Que le tribunal en a donc exactement déduit que si le caractère mensonger de la publicité comparative ne pouvait être retenu en l'état, il convenait de faire défense à l'une et l'autre parties d'utiliser sans précision et justification la mention " n° 1 ".

Sur le préjudice

Considérant que la publicité comparative illicite, retenue en l'espèce, a causé à la société Pressimage un dommage dont les premiers juges ont à juste titre évalué l'indemnisation à la somme de 100 000 F.

II. Sur la demande reconventionnelle

Considérant que la société Excelsior fait grief à la société Pressimage de s'être elle-même livrée à des actes de concurrence déloyale à son préjudice " en affirmant mensongèrement être le numéro un de la presse Mac sur sa publicité à seule fin de s'accaparer la clientèle des annonceurs ".

Qu'elle sollicite de ce chef l'attribution d'une somme de 150 000 F à titre de réparation.

Mais considérant qu'en l'absence de toute justification du grief évoqué, il convient de la débouter de sa demande.

III. Sur les frais hors dépens

Considérant que la société Excelsior succombant, en son appel, ne saurait voir attribuer une indemnité sur le fondement de l'article 700 du nouveau Code de procédure civile.

Qu'il est revanche, équitable d'allouer de ce chef à la société Pressimage une somme de 20 000 F.

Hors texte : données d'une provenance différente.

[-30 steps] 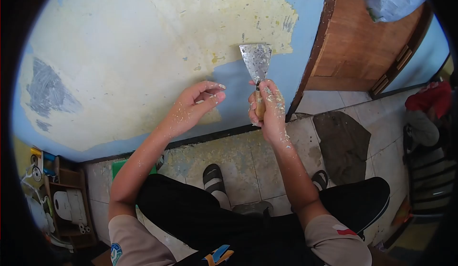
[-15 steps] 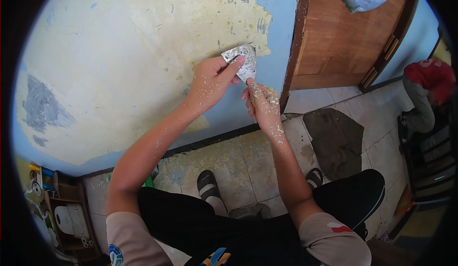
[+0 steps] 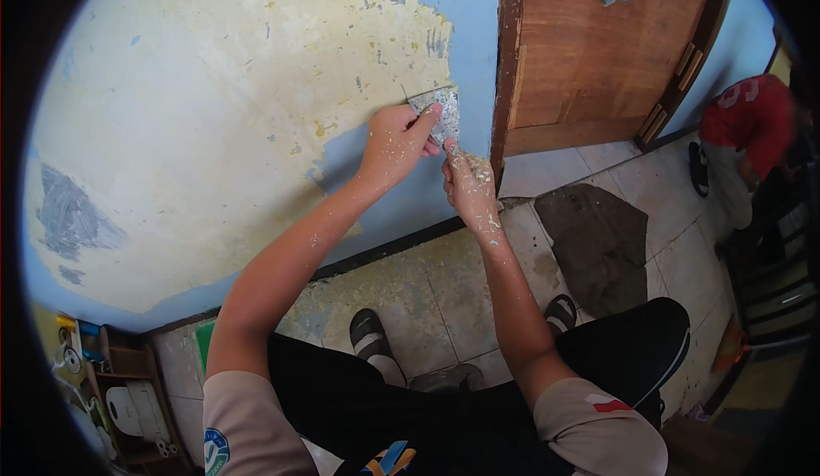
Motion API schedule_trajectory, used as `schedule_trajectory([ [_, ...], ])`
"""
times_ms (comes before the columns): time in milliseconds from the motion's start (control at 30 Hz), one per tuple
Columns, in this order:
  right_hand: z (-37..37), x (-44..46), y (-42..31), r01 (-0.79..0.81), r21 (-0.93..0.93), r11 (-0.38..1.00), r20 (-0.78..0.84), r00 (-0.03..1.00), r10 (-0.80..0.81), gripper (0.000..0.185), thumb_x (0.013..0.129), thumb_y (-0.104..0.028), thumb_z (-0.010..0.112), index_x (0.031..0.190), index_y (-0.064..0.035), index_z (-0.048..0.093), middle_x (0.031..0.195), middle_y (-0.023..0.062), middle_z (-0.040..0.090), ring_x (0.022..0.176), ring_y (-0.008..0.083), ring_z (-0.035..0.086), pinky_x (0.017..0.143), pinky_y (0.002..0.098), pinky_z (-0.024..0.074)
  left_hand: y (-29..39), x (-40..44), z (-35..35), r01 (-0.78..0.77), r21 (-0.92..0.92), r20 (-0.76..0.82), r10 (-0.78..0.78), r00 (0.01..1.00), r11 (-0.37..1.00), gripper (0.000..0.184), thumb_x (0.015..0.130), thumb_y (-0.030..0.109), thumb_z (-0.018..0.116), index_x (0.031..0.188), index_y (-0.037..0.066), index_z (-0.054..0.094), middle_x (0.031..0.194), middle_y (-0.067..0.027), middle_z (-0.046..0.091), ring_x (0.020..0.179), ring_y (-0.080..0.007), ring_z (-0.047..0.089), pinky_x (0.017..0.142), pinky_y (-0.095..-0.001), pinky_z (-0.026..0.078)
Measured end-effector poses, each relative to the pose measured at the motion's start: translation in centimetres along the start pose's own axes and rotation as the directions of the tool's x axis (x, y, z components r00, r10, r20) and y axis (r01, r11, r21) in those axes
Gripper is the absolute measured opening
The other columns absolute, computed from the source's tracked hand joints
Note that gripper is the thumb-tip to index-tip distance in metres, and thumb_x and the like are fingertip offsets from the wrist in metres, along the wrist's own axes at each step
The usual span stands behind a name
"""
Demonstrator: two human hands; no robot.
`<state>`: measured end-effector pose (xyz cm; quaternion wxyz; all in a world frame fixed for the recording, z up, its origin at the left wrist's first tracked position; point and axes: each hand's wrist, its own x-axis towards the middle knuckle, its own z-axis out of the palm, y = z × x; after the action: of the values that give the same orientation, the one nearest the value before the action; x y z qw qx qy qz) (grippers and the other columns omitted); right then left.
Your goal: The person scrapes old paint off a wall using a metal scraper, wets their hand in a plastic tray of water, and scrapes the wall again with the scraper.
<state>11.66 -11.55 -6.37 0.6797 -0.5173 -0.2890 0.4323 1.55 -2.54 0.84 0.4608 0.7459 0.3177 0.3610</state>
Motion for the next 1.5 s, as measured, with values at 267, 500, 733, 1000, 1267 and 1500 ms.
schedule_trajectory([
  [267, -0.2, 0.5, 0.6, 0.042, -0.061, 0.997, -0.033, 0.998, -0.044, 0.052, 0.102, -0.043, 0.061, 0.064, -0.0079, 0.051, 0.057, -0.005, 0.042, 0.052, 0.006, 0.039, 0.047, 0.0276, 0.0311, -1.3, 0.3, 0.0, 0.057, -0.084, -0.001, -0.057, 0.998, 0.995, 0.039, 0.1, 0.028, 0.065, 0.081, -0.006, 0.07, 0.067, -0.01, 0.069, 0.058, -0.014, 0.069, 0.053, -0.0262, 0.056],
  [500, -0.6, 0.9, 0.5, 0.001, -0.037, 0.999, 0.004, 1.0, -0.001, 0.052, 0.101, -0.043, 0.064, 0.064, -0.0092, 0.05, 0.057, -0.0053, 0.044, 0.048, 0.0047, 0.038, 0.042, 0.0253, 0.0275, -1.0, 0.1, 0.3, 0.072, -0.106, -0.026, -0.075, 0.997, 0.992, 0.042, 0.1, 0.029, 0.067, 0.077, -0.006, 0.069, 0.065, -0.0111, 0.068, 0.058, -0.0157, 0.07, 0.053, -0.0265, 0.057],
  [733, -1.4, 1.2, -2.3, -0.022, -0.09, 0.996, 0.088, 0.996, 0.03, 0.051, 0.099, -0.046, 0.065, 0.064, -0.0108, 0.051, 0.055, -0.0055, 0.044, 0.044, 0.0048, 0.038, 0.039, 0.0244, 0.0257, -0.1, 0.6, 0.3, 0.074, -0.17, -0.09, -0.091, 0.992, 0.983, 0.046, 0.098, 0.031, 0.069, 0.072, -0.007, 0.067, 0.065, -0.0136, 0.068, 0.058, -0.0176, 0.07, 0.053, -0.0274, 0.057],
  [1000, -0.7, 1.8, -2.7, -0.001, -0.09, 0.996, 0.08, 0.997, 0.009, 0.051, 0.098, -0.046, 0.065, 0.065, -0.0096, 0.053, 0.055, -0.0051, 0.044, 0.046, 0.005, 0.04, 0.04, 0.0245, 0.0275, 1.1, 0.7, -0.1, 0.077, -0.159, -0.099, -0.094, 0.991, 0.984, 0.043, 0.097, 0.034, 0.07, 0.076, -0.003, 0.067, 0.071, -0.0156, 0.07, 0.063, -0.0195, 0.071, 0.058, -0.0281, 0.057],
  [1267, -0.9, 2.2, -4.4, 0.036, -0.141, 0.989, 0.108, 0.994, -0.021, 0.055, 0.097, -0.048, 0.067, 0.063, -0.0073, 0.054, 0.054, -0.0043, 0.045, 0.046, 0.0052, 0.041, 0.041, 0.0242, 0.0284, 2.8, 0.7, 0.0, 0.059, -0.182, -0.144, -0.086, 0.986, 0.982, 0.044, 0.098, 0.031, 0.069, 0.074, -0.005, 0.068, 0.068, -0.0143, 0.069, 0.058, -0.0178, 0.07, 0.053, -0.0264, 0.057],
  [1500, 0.4, 2.0, -6.2, 0.041, -0.075, 0.996, 0.121, 0.992, -0.032, 0.052, 0.098, -0.048, 0.065, 0.064, -0.011, 0.05, 0.054, -0.0045, 0.042, 0.043, 0.0051, 0.035, 0.037, 0.0243, 0.0223, 4.8, 1.4, -0.7, 0.049, -0.157, -0.183, -0.078, 0.98, 0.986, 0.044, 0.097, 0.032, 0.07, 0.074, -0.005, 0.068, 0.067, -0.0145, 0.068, 0.058, -0.0177, 0.07, 0.053, -0.0264, 0.057],
])
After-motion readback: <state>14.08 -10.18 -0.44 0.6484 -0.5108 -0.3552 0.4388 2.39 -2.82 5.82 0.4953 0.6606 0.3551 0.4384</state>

Par ces motifs, Confirme le jugement entrepris en toutes ses dispositions à l'exception de celle fondée sur l'article 700 du nouveau Code de procédure civile ; Le précisant, dit que l'interdiction faite aux deux parties d'utiliser la mention " n° 1 de la presse Mac " sans précisions assorties de justifications, est assortie d'une astreinte provisoire de dix mille F par infraction constatée à compter du délai d'un mois de la signification du présent arrêt et ce pendant une durée de trois mois, passé laquelle la cour qui se réserve expressément ce pouvoir fera à nouveau droit ; Le réformant, condamne la société Excelsior Informatique à payer à la société Pressimage la somme de Vingt Mille Francs (20 000 F) en application des dispositions de l'article 700 du nouveau Code de procédure civile ; Condamne la société Excelsior Informatique aux dépens d'appel ; Admet la SCP Fisselier Chiloux Boulay titulaire d'un office d'avoué, au bénéfice de l'article 699 du nouveau Code de procédure civile.